Der Euro entfernt sich zur US-Währung gleichzeitig deutlich von der Marke von 1,17 Dollar und notiert bei 1,1643, nachdem er am Vortag noch bei 1,1677 notiert hatte. Das Euro/Franken-Paar tritt bei Kursen von 0,9316 mehr oder weniger auf der Stelle.

Zuletzt waren US-Konjunkturdaten mehrmals besser als erwartet ausgefallen, was den Dollar in den vergangenen Handelstagen gestützt hatte. Die am Nachmittag anstehenden US-Arbeitsmarktdaten werden an den Finanzmärkten stark beachtet, weil sie eine wichtige Rolle bei der Geldpolitik der US-Notenbank Fed spielen.

Die nächste Zinsentscheidung des Fed steht Ende Januar auf dem Programm. Zuletzt hatten die US-Währungshüter den Leitzins im Dezember um 0,25 Prozentpunkte gesenkt.

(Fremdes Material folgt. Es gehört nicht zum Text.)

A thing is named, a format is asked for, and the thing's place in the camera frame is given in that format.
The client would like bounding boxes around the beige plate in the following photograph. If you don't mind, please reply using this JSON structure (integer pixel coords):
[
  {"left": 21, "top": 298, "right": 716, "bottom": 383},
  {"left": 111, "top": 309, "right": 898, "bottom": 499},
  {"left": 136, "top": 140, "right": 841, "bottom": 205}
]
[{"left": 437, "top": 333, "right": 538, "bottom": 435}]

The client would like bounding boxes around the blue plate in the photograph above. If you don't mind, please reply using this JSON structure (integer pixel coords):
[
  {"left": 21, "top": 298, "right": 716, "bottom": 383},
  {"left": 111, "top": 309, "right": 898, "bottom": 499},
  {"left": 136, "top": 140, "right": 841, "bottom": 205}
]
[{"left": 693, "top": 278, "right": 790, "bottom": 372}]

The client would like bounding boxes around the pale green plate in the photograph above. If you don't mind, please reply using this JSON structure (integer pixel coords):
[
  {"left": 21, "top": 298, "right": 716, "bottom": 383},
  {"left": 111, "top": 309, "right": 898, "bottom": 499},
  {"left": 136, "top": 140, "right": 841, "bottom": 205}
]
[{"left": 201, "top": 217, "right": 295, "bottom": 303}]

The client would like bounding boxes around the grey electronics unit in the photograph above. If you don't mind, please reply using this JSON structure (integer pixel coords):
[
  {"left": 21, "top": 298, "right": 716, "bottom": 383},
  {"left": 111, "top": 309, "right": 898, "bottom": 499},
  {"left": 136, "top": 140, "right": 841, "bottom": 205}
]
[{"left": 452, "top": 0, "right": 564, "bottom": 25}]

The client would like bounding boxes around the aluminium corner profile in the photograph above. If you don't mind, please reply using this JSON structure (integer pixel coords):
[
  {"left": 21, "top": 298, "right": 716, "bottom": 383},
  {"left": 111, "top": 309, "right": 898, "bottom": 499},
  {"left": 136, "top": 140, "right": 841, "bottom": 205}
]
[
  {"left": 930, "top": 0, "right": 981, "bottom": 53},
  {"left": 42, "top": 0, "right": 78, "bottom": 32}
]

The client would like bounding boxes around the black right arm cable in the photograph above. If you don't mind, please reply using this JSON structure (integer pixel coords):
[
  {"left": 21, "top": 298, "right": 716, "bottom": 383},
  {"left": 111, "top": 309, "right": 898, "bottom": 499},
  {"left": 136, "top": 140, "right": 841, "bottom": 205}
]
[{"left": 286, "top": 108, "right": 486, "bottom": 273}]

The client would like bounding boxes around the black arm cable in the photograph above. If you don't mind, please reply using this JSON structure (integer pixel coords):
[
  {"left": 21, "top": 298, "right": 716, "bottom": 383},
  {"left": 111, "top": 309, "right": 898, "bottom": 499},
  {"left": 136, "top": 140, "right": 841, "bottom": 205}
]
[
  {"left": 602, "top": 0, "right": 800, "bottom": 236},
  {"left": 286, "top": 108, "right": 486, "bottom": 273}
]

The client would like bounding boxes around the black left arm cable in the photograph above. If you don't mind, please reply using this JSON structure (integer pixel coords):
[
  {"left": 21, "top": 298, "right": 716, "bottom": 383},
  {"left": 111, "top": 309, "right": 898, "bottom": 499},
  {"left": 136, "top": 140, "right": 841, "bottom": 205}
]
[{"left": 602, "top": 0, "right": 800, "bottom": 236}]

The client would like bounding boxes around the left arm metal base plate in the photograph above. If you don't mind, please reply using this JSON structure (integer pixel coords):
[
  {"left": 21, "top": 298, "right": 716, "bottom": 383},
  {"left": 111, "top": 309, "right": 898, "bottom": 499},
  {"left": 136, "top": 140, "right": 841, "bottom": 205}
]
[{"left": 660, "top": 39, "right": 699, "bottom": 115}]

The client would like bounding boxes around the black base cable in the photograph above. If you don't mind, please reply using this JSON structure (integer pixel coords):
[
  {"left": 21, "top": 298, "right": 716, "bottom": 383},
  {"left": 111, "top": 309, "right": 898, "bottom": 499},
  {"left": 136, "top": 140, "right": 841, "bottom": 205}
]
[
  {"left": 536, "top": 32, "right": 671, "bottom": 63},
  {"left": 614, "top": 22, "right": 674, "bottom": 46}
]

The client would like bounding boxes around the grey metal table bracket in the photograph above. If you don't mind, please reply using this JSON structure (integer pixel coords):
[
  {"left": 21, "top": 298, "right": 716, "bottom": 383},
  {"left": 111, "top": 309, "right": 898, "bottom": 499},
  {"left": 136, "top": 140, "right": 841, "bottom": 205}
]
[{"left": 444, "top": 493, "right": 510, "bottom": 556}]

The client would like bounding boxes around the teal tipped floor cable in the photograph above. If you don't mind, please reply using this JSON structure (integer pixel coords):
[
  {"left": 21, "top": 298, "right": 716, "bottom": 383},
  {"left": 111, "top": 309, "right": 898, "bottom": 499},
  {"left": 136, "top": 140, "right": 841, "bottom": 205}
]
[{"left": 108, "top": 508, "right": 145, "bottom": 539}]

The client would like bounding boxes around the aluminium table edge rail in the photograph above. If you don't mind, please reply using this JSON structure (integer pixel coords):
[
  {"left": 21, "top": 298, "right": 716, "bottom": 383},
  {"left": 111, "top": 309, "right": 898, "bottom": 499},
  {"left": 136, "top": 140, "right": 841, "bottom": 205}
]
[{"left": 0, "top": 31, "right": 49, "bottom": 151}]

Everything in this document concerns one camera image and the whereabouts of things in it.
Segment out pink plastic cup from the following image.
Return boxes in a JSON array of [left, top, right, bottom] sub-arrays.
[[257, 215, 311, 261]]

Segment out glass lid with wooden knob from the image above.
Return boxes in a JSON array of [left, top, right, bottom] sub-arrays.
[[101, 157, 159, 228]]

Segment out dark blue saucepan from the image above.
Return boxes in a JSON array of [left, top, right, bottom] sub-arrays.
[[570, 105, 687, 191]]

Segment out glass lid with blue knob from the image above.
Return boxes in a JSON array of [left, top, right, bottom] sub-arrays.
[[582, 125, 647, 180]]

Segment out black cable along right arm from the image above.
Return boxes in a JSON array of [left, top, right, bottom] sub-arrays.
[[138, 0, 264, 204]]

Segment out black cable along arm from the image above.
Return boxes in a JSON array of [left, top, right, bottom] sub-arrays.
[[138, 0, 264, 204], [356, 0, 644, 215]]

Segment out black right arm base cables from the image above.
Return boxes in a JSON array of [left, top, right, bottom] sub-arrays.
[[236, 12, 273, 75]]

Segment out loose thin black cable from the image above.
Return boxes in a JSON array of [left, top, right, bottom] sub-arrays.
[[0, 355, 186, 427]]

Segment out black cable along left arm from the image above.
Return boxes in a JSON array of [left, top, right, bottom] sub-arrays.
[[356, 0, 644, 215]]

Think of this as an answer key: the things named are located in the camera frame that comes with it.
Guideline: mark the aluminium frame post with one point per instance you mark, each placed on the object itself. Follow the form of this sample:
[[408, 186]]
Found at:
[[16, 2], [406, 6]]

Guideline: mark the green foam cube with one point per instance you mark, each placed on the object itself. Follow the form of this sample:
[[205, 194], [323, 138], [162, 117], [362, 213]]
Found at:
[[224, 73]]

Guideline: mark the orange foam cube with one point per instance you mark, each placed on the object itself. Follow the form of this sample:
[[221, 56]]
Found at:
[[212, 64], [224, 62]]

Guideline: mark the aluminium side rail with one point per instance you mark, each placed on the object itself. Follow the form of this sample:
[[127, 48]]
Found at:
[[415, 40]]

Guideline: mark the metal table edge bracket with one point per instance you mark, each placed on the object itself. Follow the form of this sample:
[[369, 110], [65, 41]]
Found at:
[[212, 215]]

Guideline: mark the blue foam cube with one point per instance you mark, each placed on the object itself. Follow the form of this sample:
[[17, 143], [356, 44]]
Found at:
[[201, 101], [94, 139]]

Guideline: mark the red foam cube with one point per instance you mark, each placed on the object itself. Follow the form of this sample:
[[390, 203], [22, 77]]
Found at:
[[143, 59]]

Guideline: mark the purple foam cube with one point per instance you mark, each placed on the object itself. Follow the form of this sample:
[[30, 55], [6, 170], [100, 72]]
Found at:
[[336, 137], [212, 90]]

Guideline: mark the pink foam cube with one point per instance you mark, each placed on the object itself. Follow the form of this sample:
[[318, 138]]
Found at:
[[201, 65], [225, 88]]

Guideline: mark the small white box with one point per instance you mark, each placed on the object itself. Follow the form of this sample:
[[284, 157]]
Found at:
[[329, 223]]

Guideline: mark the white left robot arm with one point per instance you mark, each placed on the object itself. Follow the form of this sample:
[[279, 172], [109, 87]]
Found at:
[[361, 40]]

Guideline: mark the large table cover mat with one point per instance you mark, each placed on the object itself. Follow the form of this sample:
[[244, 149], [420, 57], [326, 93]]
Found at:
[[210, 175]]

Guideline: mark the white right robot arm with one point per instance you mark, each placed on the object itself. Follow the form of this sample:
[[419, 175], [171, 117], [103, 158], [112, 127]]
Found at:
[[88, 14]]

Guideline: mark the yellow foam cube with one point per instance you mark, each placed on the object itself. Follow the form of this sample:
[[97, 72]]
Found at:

Besser als erwartet ausgefallene Produktionsdaten aus Deutschland konnten dem Euro am Morgen keinen Auftrieb verleihen. Im November war die Fertigung in den Industriebetrieben überraschend weiter gestiegen, was die Hoffnung auf ein Ende der Krise in dem wichtigen Bereich der grössten Volkswirtschaft der Eurozone schürte. Der deutsche Aussenhandel entwickelte sich unterdessen schwächer als erwartet.